▶ Your goal
In the listing below, find the line holding "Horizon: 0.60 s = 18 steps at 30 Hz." and the line holding "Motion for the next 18". Write out those two lines and all lines between, exactly, and nothing more.

▶ Provided information
▼
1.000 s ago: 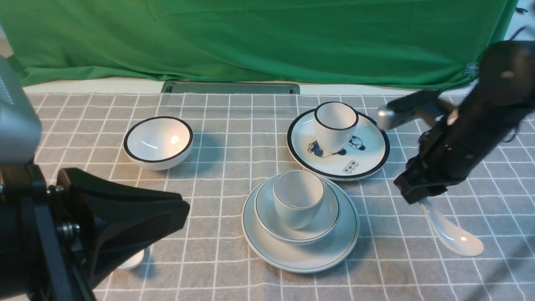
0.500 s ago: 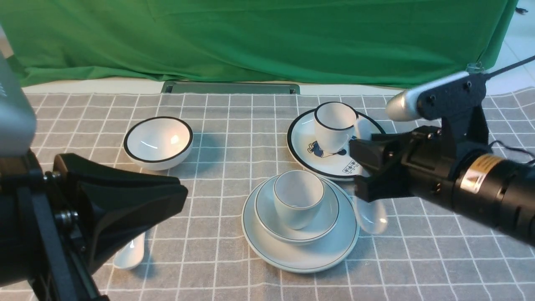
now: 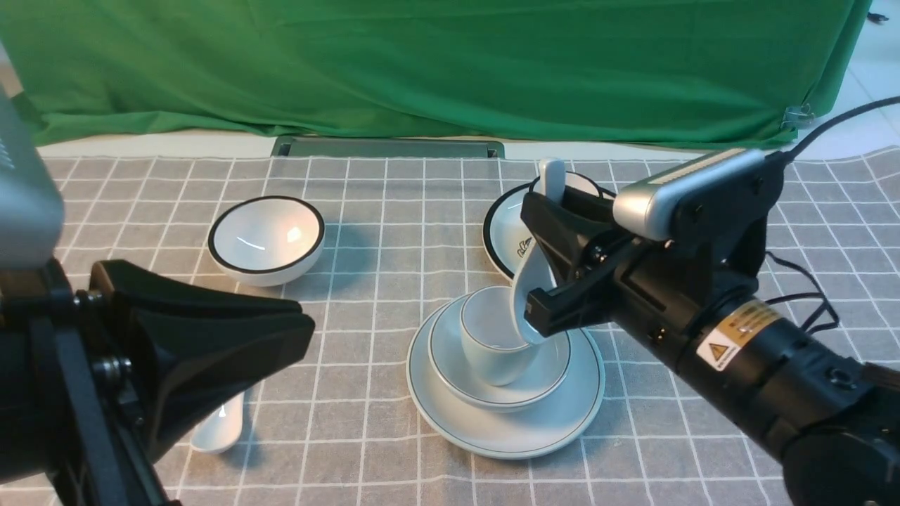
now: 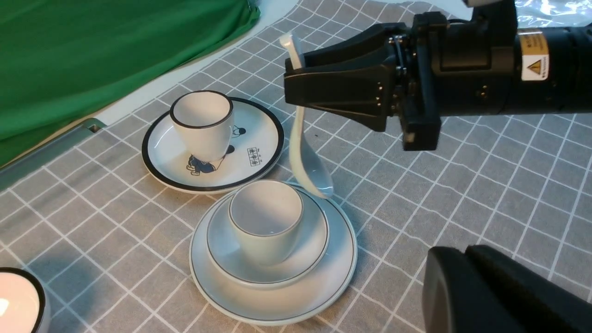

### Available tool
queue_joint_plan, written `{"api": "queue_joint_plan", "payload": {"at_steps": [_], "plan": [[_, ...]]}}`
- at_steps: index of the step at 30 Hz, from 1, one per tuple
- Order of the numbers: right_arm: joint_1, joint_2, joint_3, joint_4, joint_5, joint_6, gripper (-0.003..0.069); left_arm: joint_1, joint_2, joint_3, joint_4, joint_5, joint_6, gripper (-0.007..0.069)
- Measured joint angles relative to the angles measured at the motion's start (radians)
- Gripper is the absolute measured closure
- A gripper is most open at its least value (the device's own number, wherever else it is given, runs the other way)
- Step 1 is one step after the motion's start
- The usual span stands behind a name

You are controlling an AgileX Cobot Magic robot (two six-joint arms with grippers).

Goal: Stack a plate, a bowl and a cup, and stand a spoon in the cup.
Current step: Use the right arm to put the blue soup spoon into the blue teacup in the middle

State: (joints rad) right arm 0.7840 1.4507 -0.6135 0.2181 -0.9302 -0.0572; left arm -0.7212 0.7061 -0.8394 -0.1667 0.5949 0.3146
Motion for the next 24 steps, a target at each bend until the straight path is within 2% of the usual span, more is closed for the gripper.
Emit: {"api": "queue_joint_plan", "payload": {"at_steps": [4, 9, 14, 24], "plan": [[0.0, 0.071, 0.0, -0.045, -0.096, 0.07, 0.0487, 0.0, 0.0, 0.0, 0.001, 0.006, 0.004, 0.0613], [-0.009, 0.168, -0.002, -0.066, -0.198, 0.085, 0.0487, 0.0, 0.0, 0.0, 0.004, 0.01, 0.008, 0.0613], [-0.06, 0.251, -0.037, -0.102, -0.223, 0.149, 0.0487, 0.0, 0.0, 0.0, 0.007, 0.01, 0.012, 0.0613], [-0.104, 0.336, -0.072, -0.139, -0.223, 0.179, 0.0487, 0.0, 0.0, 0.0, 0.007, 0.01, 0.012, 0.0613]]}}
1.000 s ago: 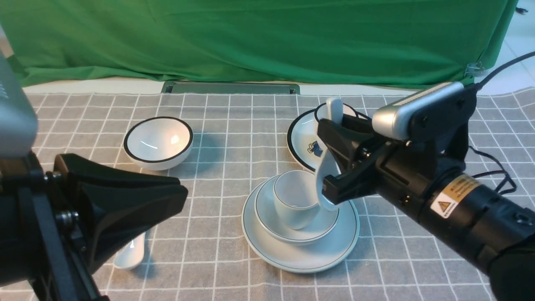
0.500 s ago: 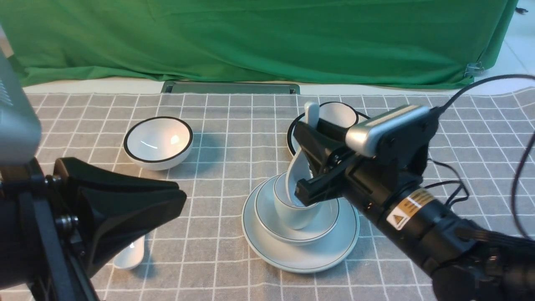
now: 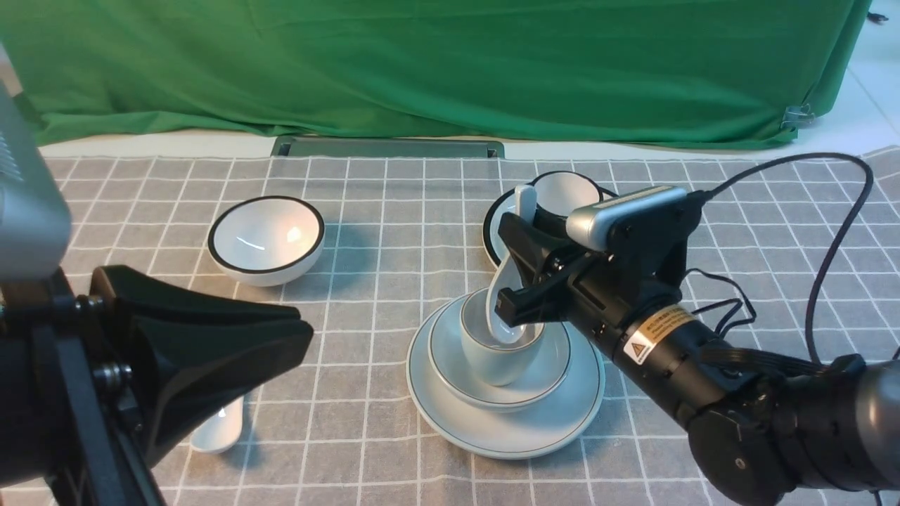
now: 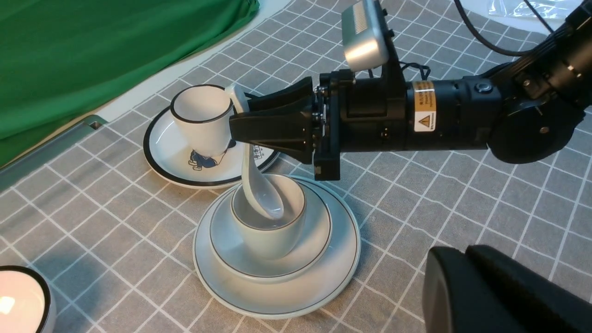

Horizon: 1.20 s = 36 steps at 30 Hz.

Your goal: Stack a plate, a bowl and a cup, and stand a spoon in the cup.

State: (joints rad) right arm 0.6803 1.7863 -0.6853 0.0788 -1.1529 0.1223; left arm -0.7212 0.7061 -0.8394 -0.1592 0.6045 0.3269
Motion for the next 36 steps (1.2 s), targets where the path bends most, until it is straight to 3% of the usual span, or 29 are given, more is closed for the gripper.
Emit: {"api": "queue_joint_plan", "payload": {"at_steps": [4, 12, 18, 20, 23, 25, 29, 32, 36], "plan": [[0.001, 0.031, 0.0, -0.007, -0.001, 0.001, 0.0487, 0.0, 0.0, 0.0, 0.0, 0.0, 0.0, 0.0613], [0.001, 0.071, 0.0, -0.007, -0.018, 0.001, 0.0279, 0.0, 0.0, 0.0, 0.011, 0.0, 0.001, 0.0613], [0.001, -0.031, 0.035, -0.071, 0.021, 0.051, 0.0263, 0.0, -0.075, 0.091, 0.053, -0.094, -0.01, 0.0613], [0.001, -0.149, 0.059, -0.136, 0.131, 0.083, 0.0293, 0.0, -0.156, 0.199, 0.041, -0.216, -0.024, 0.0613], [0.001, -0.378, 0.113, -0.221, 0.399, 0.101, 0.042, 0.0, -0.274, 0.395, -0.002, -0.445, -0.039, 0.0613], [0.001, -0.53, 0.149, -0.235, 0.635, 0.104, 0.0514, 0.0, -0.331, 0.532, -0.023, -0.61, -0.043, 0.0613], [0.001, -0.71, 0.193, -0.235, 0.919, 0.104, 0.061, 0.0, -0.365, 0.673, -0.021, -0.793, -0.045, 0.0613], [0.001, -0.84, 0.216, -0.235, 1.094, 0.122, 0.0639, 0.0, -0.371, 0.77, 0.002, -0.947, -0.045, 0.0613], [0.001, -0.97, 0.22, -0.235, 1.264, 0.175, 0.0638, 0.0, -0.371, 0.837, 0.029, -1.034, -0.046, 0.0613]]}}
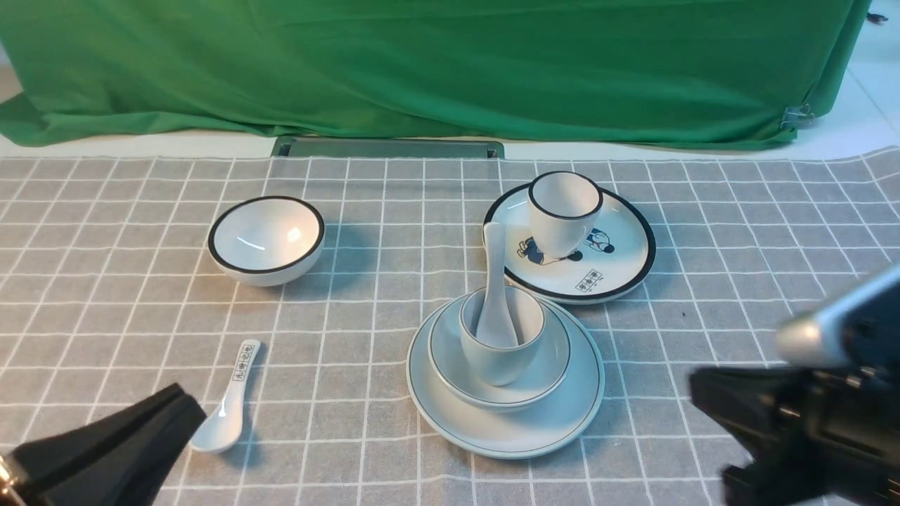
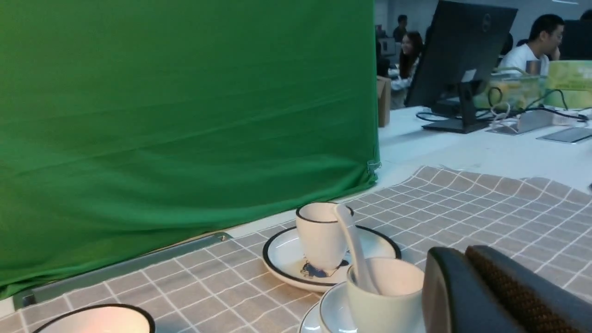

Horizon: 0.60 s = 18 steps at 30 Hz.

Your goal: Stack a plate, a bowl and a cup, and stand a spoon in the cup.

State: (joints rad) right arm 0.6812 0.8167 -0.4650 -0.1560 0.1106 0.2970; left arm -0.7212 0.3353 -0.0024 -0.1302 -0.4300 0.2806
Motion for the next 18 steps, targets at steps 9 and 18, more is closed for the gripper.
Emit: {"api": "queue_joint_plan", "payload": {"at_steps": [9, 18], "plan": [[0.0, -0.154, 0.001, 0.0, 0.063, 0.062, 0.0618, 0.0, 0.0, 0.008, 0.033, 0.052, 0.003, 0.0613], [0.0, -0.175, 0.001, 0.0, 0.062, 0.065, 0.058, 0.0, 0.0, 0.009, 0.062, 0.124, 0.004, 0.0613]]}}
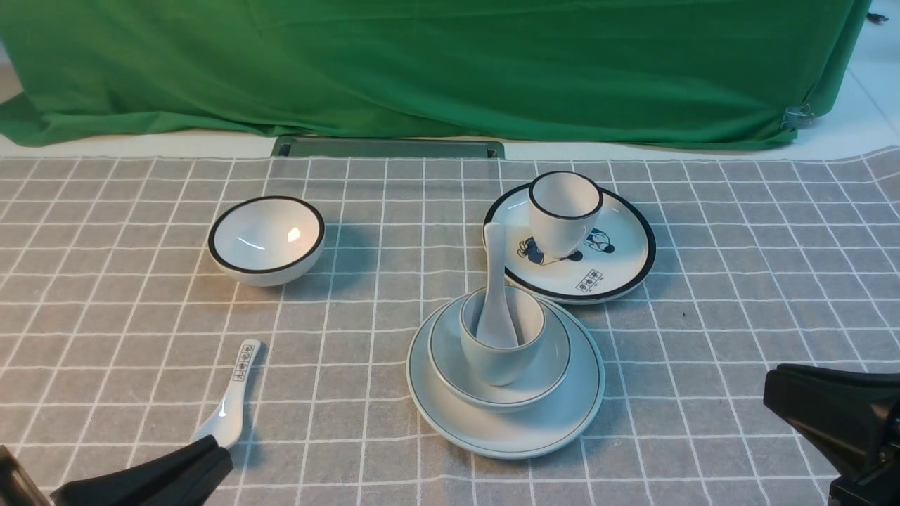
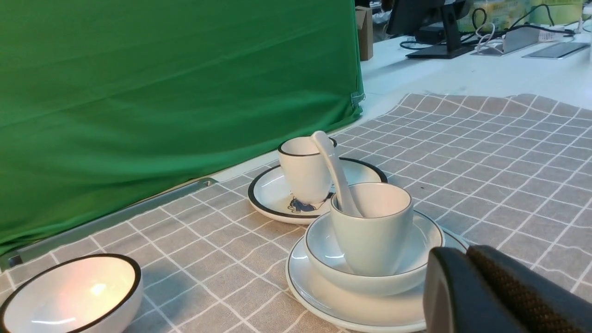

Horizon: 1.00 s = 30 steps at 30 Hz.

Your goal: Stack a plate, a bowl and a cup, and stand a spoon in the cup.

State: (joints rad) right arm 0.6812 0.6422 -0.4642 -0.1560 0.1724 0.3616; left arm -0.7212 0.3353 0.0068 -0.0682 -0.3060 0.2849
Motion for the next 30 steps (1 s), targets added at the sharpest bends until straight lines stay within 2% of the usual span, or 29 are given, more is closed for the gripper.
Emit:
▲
▶ Solution to this task
Horizon: 0.60 s = 18 steps at 30 Hz.

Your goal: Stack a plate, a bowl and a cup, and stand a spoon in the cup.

State: (joints rad) right arm 0.6812 0.8167 -0.4650 -0.1560 0.1106 0.2970; left arm -0.7212 0.3353 -0.0024 -0.1302 -0.4300 0.2806
Motion for the next 18 steps, targets at steps 9 and 18, more is closed for the gripper.

Nothing remains to be answered in this exercise.